§ DATA EXTRACTS
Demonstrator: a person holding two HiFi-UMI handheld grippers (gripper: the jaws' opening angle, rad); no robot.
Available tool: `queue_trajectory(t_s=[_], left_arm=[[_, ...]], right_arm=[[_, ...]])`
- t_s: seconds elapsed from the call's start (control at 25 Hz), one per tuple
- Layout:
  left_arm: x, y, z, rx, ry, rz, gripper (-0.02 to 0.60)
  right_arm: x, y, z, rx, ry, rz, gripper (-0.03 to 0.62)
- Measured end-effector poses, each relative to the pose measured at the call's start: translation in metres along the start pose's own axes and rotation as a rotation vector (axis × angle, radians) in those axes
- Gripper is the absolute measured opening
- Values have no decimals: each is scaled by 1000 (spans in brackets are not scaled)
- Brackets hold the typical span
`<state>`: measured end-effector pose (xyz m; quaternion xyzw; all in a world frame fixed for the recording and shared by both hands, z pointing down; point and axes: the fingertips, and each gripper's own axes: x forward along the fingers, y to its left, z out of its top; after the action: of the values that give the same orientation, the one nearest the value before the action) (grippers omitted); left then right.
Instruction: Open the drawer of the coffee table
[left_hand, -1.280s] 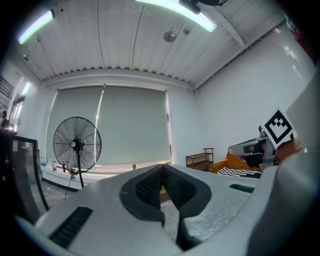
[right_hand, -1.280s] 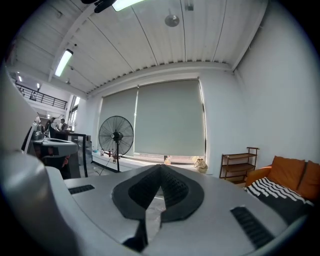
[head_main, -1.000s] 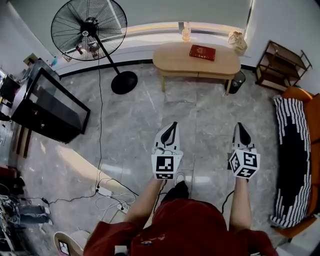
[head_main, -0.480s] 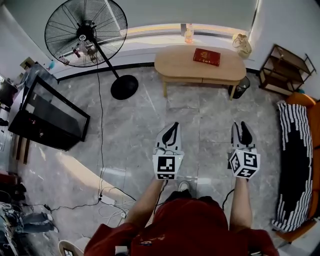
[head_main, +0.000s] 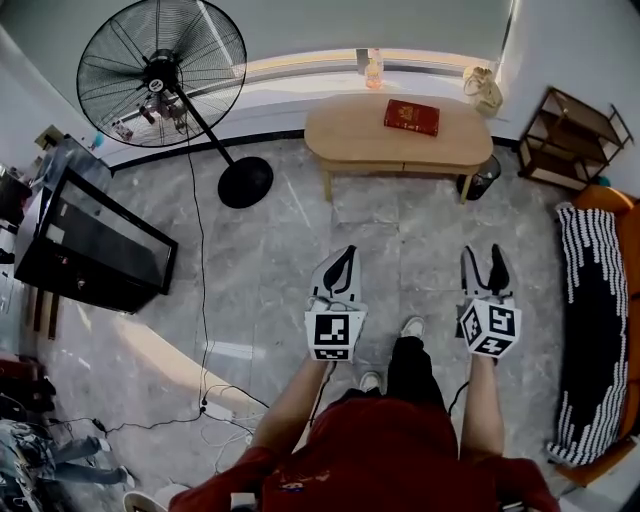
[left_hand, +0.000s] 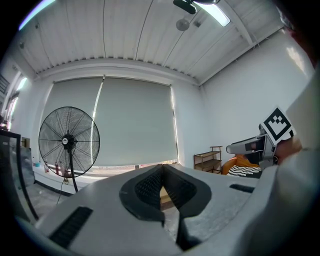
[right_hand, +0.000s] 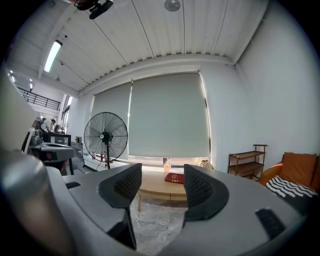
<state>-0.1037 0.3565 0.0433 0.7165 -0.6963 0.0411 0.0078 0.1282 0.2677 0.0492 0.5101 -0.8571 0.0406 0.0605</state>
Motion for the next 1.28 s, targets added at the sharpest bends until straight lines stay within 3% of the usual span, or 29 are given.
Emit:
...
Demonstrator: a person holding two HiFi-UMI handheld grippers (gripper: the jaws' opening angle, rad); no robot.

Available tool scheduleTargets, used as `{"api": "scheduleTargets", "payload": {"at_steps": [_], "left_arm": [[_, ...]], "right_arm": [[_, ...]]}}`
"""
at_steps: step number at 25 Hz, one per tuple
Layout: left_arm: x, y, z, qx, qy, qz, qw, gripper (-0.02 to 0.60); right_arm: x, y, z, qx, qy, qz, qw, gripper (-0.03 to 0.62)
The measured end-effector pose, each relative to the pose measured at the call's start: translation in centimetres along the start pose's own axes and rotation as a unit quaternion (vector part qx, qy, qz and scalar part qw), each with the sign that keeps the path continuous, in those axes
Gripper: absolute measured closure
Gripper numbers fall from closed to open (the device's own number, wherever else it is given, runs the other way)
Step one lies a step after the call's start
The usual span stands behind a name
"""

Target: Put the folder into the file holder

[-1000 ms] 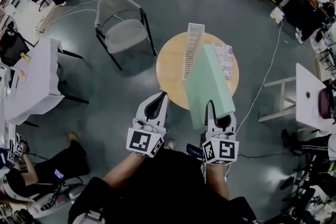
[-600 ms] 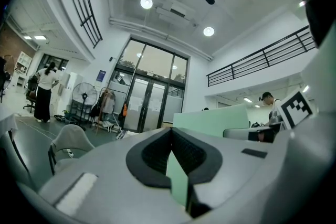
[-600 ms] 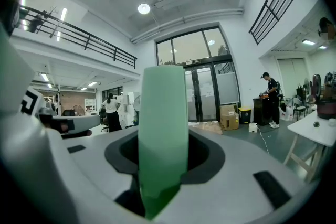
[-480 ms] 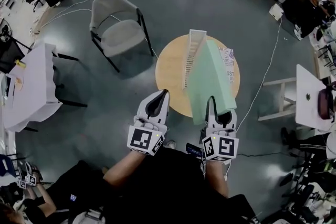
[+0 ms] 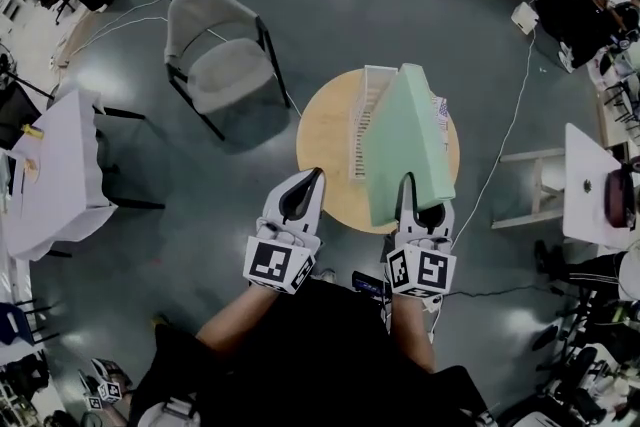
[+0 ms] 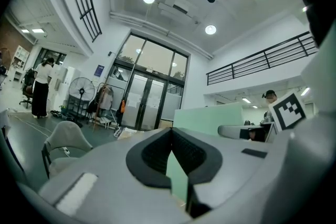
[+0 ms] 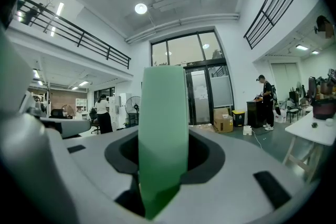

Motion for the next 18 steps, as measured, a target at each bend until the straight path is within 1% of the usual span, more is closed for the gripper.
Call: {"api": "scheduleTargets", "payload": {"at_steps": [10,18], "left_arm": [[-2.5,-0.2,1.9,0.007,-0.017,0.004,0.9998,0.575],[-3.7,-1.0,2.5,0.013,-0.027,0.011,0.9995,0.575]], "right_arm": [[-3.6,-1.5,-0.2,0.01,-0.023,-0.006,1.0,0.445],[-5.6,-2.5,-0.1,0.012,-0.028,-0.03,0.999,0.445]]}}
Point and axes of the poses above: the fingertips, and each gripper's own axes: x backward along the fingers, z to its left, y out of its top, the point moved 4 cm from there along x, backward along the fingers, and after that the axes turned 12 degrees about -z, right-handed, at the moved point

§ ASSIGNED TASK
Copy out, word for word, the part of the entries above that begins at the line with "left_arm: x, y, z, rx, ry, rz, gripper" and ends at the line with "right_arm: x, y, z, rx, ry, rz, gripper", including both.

§ EXERCISE SOLUTION
  left_arm: x, y, z, rx, ry, rz, gripper (-0.02 to 0.60)
  right_arm: x, y, z, rx, ry, rz, gripper (-0.03 to 0.62)

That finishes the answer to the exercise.